Dr. Quek is currently serving as an Area Editor for the IEEE Transactions on Wireless Communications. He was an Executive Editorial Committee Member of the IEEE Transactions on Wireless Communications, an Editor of the IEEE Transactions on Communications, and an Editor of the IEEE Wireless Communications Letters. He received the 2008 Philip Yeo Prize for Outstanding Achievement in Research, the 2012 IEEE William R. Bennett Prize, the 2016 IEEE Signal Processing Society Young Author Best Paper Award, the 2017 CTTC Early Achievement Award, the 2017 IEEE ComSoc AP Outstanding Paper Award, the 2020 IEEE Communications Society Young Author Best Paper Award, the 2020 IEEE Stephen O. Rice Prize, the 2020 Nokia Visiting Professorship, and the the 2022 IEEE Signal Processing Society Best Paper Award. He is an IEEE Fellow, a WWRF Fellow, and a Fellow of the Academy of Engineering Singapore.
Keynote 5
Generative AI Enabled Network Optimization
TBD
Dusit Tao Niyato
IEEE Fellow
President's Chair Professor in Computer Science and Engineering
College of Computing and Data Science (CCDS)

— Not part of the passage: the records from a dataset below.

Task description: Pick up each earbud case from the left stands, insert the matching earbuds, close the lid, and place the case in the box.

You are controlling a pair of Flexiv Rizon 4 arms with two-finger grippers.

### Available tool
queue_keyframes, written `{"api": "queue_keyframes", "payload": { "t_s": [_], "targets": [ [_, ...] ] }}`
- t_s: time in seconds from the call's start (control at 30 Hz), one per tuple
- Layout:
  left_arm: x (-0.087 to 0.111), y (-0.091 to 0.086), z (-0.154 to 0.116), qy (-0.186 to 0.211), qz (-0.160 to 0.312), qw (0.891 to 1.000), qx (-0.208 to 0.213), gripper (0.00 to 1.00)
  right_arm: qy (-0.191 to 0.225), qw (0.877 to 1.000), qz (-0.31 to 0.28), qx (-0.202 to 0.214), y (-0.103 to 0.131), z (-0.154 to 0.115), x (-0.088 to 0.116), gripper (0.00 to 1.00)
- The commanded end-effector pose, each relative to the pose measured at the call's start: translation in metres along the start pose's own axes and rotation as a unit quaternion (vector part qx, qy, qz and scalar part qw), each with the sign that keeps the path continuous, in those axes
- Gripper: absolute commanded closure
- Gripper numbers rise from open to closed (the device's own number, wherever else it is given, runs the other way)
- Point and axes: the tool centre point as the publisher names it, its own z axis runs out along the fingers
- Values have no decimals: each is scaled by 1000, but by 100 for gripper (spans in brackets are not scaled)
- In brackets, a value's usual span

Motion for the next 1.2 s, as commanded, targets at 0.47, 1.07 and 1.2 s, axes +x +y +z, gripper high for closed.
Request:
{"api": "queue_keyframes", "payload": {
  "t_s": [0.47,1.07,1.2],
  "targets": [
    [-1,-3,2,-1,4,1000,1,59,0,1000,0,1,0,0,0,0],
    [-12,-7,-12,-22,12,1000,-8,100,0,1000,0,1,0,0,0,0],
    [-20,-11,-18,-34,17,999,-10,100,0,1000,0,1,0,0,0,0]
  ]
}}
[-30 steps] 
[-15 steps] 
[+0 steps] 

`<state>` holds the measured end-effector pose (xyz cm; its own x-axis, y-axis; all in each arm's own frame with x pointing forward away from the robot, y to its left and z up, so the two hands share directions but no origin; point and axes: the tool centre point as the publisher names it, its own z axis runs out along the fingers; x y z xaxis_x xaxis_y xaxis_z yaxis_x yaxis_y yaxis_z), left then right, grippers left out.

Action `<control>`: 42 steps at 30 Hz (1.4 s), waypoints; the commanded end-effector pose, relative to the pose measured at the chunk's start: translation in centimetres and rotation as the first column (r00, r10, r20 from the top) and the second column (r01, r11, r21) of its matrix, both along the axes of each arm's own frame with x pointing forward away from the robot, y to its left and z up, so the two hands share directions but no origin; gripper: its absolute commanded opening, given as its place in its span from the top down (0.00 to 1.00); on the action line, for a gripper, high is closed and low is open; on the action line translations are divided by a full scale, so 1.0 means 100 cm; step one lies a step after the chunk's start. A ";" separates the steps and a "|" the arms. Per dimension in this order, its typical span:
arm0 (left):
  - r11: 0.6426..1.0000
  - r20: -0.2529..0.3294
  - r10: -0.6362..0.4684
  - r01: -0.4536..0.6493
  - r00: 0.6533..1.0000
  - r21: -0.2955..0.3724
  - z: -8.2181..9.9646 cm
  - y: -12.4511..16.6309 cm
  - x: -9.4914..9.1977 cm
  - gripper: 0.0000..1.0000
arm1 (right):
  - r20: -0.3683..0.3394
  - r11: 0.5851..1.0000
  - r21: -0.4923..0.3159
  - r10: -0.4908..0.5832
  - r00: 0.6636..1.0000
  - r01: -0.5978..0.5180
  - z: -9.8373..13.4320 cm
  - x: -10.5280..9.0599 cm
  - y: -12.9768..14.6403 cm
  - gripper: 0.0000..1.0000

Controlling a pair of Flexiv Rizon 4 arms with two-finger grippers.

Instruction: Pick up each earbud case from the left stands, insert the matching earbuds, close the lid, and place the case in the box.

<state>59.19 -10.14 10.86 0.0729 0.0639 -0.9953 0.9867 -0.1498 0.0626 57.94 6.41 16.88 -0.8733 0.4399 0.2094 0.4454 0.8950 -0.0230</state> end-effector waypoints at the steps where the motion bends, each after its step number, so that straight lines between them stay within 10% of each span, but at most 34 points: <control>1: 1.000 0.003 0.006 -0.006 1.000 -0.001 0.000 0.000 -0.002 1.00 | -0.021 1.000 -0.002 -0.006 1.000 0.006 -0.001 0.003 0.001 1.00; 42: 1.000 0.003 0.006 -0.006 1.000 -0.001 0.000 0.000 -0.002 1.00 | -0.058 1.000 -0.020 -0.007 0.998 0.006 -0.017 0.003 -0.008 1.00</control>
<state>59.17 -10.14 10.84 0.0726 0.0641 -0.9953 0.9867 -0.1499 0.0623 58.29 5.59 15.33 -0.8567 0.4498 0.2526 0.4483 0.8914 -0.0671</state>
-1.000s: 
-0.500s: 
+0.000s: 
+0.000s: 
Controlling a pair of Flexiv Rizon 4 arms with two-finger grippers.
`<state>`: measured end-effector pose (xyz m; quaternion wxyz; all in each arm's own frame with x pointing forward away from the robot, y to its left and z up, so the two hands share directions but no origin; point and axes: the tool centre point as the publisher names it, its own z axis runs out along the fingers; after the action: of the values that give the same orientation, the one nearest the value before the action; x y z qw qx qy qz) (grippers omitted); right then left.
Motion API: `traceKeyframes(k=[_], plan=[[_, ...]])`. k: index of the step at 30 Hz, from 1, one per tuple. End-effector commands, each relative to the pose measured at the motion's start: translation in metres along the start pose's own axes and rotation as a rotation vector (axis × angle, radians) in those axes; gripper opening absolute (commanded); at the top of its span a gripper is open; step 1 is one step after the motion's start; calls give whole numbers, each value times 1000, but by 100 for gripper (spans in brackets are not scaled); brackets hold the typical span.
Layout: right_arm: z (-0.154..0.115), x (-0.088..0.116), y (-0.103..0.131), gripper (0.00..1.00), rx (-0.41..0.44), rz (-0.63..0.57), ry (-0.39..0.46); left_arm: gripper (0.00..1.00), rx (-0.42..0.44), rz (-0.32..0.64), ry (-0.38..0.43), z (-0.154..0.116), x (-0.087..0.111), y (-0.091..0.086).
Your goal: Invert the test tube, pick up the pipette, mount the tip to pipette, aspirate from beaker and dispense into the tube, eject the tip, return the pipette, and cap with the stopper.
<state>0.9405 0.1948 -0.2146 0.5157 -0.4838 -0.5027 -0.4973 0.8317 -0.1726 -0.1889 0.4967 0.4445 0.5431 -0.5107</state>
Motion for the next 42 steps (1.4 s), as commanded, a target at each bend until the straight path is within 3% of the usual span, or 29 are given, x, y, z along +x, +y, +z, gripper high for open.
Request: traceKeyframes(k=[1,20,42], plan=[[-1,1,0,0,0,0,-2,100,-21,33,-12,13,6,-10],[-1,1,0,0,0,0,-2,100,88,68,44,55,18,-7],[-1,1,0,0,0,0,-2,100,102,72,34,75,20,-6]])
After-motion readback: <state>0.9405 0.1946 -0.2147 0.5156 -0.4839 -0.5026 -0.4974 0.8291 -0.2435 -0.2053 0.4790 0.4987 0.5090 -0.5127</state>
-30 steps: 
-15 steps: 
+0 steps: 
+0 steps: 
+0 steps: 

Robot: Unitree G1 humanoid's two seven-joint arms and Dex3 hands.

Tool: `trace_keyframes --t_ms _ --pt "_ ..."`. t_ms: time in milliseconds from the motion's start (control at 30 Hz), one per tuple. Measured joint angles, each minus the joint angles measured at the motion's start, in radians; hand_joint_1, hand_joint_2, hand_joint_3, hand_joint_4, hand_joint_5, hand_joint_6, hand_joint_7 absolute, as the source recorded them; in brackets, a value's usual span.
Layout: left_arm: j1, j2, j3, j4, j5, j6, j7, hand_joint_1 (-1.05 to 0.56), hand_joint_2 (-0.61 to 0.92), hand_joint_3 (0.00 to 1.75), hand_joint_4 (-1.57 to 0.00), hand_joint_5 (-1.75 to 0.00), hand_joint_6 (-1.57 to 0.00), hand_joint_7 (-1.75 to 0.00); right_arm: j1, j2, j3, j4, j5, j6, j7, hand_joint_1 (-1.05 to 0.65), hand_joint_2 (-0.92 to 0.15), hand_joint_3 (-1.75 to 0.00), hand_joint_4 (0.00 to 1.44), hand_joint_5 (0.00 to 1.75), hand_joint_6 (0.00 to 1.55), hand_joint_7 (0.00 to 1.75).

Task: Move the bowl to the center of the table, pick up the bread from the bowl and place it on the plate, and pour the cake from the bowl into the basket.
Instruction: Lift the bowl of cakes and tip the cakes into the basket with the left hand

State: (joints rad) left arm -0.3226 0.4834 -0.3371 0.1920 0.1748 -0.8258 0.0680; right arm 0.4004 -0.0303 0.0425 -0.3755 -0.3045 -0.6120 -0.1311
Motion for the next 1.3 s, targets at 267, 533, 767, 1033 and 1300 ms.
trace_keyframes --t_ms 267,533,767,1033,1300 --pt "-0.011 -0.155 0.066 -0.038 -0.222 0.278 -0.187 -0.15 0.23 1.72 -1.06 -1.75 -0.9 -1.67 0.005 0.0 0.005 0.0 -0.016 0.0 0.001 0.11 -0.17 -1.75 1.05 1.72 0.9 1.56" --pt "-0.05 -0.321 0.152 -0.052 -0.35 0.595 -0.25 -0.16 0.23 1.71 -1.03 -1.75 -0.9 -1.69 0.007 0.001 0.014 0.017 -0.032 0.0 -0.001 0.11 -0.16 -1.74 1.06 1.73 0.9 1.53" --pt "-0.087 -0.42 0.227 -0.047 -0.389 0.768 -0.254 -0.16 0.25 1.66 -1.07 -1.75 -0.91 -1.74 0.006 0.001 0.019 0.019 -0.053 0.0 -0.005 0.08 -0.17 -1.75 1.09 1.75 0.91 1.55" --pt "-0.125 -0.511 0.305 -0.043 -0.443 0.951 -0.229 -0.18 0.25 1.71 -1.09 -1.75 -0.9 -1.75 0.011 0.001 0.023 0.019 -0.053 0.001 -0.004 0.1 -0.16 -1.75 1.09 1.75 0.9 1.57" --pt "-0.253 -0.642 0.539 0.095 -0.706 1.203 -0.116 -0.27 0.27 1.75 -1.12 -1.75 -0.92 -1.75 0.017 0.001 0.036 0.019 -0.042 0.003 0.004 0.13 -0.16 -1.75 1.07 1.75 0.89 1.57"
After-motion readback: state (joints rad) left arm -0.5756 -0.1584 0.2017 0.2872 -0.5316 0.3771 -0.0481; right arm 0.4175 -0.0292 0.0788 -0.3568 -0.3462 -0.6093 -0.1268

Nanyang Technological University
Abstract
Generative AI has emerged as a promising technology not only to generate creative contents such as text (ChatGPT), images (Dall-E), and video (Sora) but also to analyze and optimize computing and networking systems. In this presentation, we present applications of generative AI in network optimization. Firstly, we introduce general concepts and background of generative AI models and their capabilities. Next, we consider two generative AI technologies, i.e., large language models (LLMs) and generative diffusion models (GDMs). We explore the integration of LLMs into the next-generation networks, focusing on how implicit and explicit interactions can enhance network functionality, improve user experience, and promote efficient network management. Subsequently, we propose an LLM-enabled network management and optimization framework, to generate network management formulation. Moreover, we use GDM to solve the network management formulation through the deep reinforcement learning. Finally, we outline several important research directions.
Biography
Dusit Niyato is currently a President's Chair Professor in the College of Computing & Data Science (CCDS), Nanyang Technological University, Singapore. He received B.E. from King Mongkuk’s Institute of Technology Ladkrabang (KMITL), Thailand in 1999 and Ph.D. in Electrical and Computer Engineering from the University of Manitoba, Canada in 2008. Dusit's research interests are in the areas of mobile generative AI, edge intelligence, quantum computing and networking, and incentive mechanism design. Dusit won the IEEE Vehicular Technology Society Stuart Meyer Memorial Award. Dusit won the IEEE Vehicular Technology Society Stuart Meyer Memorial Award. Currently, Dusit is serving as Editor-in-Chief of IEEE Communications Surveys and Tutorials (impact factor of 34.4 for 2023) and will serve as the Editor-in-Chief of IEEE Transactions on Network Science and Engineering (TNSE) from 2025. He is also an area editor of IEEE Transactions on Vehicular Technology (TVT), topical editor of IEEE Internet of Things Journal (IoTJ), lead series editor of IEEE Communications Magazine, and associate editor of IEEE Transactions on Wireless Communications (TWC), IEEE Transactions on Mobile Computing (TMC), IEEE Wireless Communications, IEEE Network, IEEE Transactions on Information Forensics and Security (TIFS), IEEE Transactions on Cognitive Communications and Networking (TCCN), IEEE Data Descriptions, IEEE Transactions on Services Computing (TSC), and ACM Computing Surveys. He was also a guest editor of IEEE Journal on Selected Areas on Communications. Dusit is the Members-at-Large to the Board of Governors of IEEE Communications Society for 2024-2026. He was named the 2017-2023 highly cited researcher in computer science. He is a Fellow of IEEE and a Fellow of IET.